• WHAT YOU HAVE TO DO:
Each line of the data below that includes the string "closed" must be copied.

[Recorded data]
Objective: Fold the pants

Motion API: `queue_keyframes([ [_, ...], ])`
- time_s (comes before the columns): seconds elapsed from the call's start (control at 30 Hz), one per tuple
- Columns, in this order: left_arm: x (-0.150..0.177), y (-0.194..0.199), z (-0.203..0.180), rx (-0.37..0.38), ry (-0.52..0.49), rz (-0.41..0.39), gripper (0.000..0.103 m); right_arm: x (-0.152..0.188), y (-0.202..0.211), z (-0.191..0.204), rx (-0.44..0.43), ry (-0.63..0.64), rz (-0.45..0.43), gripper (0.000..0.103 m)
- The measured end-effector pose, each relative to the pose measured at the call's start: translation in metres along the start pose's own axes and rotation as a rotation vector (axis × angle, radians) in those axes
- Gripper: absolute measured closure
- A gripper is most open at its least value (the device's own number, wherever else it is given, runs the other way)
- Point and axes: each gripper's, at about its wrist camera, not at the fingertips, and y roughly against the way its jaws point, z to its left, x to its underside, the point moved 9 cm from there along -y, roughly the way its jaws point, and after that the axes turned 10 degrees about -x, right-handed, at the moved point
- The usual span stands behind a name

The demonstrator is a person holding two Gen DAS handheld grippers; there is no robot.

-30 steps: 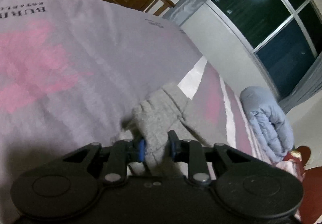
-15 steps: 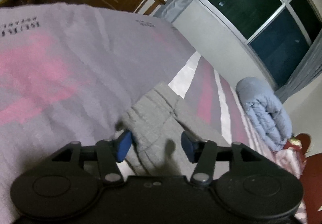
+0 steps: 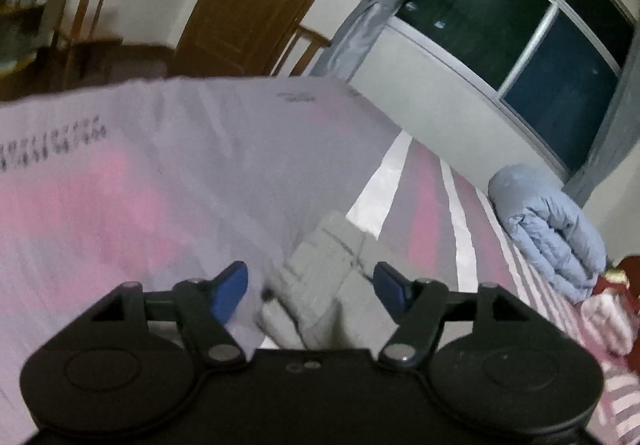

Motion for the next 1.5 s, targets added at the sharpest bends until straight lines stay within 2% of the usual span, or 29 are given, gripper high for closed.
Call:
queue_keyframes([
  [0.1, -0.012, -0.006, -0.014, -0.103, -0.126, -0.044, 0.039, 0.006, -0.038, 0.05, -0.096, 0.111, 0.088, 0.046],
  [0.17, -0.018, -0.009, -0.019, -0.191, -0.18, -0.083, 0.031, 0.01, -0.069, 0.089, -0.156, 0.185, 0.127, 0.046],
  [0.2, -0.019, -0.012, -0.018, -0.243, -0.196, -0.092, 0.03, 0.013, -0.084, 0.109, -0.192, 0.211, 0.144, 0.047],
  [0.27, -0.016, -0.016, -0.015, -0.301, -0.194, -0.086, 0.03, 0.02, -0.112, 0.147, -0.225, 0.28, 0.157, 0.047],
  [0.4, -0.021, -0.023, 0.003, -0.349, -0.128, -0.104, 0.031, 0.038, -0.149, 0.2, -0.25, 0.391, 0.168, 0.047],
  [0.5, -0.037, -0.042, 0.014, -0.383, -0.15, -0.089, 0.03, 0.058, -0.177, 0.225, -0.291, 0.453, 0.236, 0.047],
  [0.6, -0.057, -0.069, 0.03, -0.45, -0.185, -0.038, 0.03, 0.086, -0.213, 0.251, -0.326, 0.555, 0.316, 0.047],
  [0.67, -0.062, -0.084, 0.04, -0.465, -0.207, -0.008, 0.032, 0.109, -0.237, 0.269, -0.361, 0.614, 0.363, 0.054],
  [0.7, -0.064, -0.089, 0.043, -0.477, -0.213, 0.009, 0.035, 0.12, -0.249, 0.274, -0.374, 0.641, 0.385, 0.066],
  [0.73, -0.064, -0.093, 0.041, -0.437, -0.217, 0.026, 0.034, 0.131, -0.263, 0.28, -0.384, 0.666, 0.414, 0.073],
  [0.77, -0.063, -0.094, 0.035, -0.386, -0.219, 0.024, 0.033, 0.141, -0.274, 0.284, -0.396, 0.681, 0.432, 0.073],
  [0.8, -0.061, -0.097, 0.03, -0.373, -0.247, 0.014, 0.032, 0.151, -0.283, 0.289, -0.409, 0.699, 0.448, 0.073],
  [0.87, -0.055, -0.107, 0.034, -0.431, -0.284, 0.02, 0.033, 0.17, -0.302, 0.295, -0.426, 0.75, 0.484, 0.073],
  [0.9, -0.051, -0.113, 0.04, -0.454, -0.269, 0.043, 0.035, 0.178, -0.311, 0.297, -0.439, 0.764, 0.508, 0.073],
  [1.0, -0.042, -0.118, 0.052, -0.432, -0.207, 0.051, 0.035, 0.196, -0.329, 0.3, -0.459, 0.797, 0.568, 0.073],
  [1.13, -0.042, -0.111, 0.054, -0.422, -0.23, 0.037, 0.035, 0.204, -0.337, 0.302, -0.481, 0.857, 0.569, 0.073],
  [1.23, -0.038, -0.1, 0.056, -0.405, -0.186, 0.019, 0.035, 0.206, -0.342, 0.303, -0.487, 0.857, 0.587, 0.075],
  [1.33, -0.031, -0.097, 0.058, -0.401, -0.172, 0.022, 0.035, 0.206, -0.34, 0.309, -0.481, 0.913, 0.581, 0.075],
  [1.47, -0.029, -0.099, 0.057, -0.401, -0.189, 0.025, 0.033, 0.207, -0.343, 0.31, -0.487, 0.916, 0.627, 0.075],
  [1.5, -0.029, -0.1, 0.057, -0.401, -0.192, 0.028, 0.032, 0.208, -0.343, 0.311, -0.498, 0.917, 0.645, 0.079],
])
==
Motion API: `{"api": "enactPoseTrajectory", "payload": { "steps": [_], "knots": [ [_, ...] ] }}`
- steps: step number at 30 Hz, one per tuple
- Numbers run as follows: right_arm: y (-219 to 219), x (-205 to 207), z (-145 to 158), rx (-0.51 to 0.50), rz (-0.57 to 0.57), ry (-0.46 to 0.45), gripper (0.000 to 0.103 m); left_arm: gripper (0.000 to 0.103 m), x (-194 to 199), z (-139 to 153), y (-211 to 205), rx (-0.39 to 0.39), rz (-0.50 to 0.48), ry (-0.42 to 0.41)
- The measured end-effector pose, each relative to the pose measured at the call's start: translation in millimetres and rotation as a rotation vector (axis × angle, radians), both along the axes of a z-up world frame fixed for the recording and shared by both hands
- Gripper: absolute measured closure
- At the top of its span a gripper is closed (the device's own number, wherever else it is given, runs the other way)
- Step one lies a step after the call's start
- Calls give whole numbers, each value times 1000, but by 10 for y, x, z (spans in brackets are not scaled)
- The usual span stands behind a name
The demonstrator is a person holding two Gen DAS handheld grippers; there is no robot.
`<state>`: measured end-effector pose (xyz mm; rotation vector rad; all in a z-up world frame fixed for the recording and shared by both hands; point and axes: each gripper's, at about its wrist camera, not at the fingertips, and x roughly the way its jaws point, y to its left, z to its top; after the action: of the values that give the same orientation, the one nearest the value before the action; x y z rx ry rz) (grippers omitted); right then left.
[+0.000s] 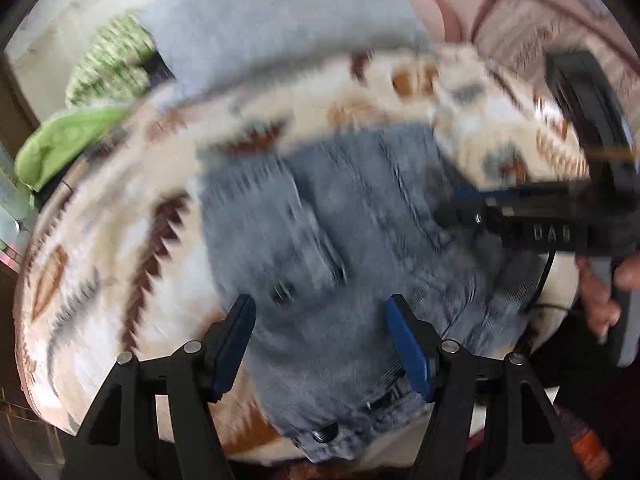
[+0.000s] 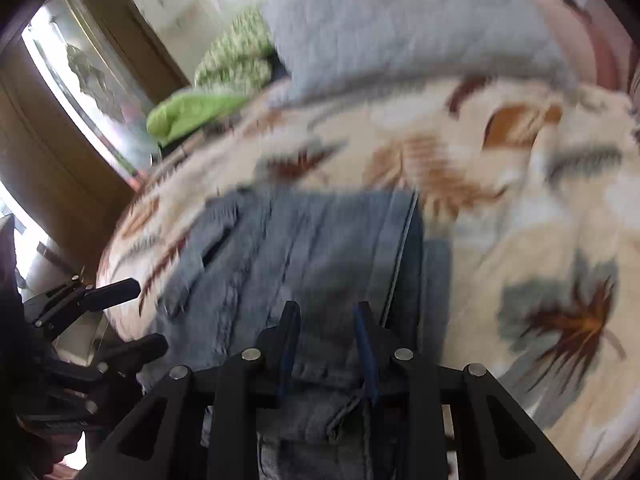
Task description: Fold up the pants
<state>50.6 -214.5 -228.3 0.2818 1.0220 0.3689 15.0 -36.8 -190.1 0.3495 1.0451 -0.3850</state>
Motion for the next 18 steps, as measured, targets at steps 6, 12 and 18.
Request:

• FINISHED TASK:
Motion for the next 1.5 s, targets added at the sharpest bends until straight lines stay within 2% of the usual span, or 29 are given, gripper high for closed.
- At the top of its span a gripper is closed (the device's own number, wherever else it is given, runs the other way)

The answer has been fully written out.